The U.S. Supreme Court announced that employees, who never engaged in protected activity, can bring third-party retaliation claims against their employers when they suffer an adverse employment action due to their connection with a person who has engaged in protected activity.
The facts of Thompson v. North American Stainless are straightforward. In February 2003 North American Stainless was advised by the EEOC that Miriam Regalado filed a sex discrimination charge of discrimination against it. Three weeks later, Regalado’s fiancee, Eric Thomas, was terminated. Thomas filed a charge of discrimination of his own alleging that he was fired in retaliation because his fiancee filed a charge of discrimination. The EEOC found that Thomas had been retaliated against and issued a right to sue letter when conciliation was unsuccessful.
When the case reached the trial court, the judge dismissed the suit finding that Title VII did not recognize third-party retaliation claims.

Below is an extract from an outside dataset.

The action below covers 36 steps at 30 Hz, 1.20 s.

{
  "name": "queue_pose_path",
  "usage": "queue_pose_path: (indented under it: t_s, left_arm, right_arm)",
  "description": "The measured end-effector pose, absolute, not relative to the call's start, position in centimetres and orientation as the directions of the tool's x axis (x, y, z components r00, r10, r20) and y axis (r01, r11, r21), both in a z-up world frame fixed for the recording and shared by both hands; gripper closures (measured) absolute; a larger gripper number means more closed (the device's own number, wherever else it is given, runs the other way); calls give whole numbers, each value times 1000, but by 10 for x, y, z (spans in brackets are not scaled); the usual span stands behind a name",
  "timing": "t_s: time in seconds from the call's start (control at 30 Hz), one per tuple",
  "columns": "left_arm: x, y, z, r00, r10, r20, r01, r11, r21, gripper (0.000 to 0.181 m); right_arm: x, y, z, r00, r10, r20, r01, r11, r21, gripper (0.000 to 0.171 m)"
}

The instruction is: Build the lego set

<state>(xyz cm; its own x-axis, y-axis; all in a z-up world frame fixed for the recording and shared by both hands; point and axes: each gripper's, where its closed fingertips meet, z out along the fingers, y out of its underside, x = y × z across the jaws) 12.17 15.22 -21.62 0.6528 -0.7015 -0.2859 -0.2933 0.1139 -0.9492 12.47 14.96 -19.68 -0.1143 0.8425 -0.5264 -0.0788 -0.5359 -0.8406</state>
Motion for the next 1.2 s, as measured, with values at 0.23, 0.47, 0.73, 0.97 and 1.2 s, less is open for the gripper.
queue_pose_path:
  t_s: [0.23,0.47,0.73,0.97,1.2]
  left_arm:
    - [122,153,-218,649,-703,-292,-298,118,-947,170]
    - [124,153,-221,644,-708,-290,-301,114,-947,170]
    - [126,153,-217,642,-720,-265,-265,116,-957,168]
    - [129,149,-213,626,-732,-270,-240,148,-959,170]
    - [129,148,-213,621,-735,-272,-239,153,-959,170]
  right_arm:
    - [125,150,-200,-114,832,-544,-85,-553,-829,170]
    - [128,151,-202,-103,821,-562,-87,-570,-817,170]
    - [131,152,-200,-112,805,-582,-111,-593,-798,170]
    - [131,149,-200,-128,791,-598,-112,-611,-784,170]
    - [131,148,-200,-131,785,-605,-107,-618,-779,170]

Because the case was decided on a motion to dismiss (prior to any discovery), the reviewing courts were required to take Thomas’ allegation as true (i.e., that he was in-fact, terminated for his fiance’s charge of discrimination). The Sixth Circuit Court of Appeals affirmed the dismissal for a different reason. The Sixth Circuit concluded that Thomas never engaged in protected activity because he didn’t filed a charge on his or his fiance’s behalf prior to his termination and therefore he couldn’t bring a retaliation claim.
The U.S. Supreme Court reversed. Justice Scalia wrote, in a unanimous opinion (Kagan not participating) that the Court has little trouble concluding that if Thomas was fired because his fiancee filed a charge of discrimination, then he has a claim under the anti-retaliation provisions of Title VII. The Court refused, however, to provide a bright line test as to which third-parties might have a claim stating:
We expect that firing a close family member will almost always meet the Burlington standard, and inflicting a milder reprisal on a mere acquaintance will almost never do so, but beyond that we are reluctant to generalize. . . The significance of any given act of retaliation will often depend upon the particular circumstances.
In holding that Thompson had a claim, the Court next concluded that Thompson had standing to sue. The Court held that a plaintiff within the zone of interest sought to be protected by Title VII (i.e., protecting employees from unlawful actions of employer), has standing to bring a claim against his employer even though the employee had not engaged in protected activity himself. The Thompson opinion clearly expand the scope of potential plaintiffs that can bring claims against their employers regardless of whether or not they engage in protected activity.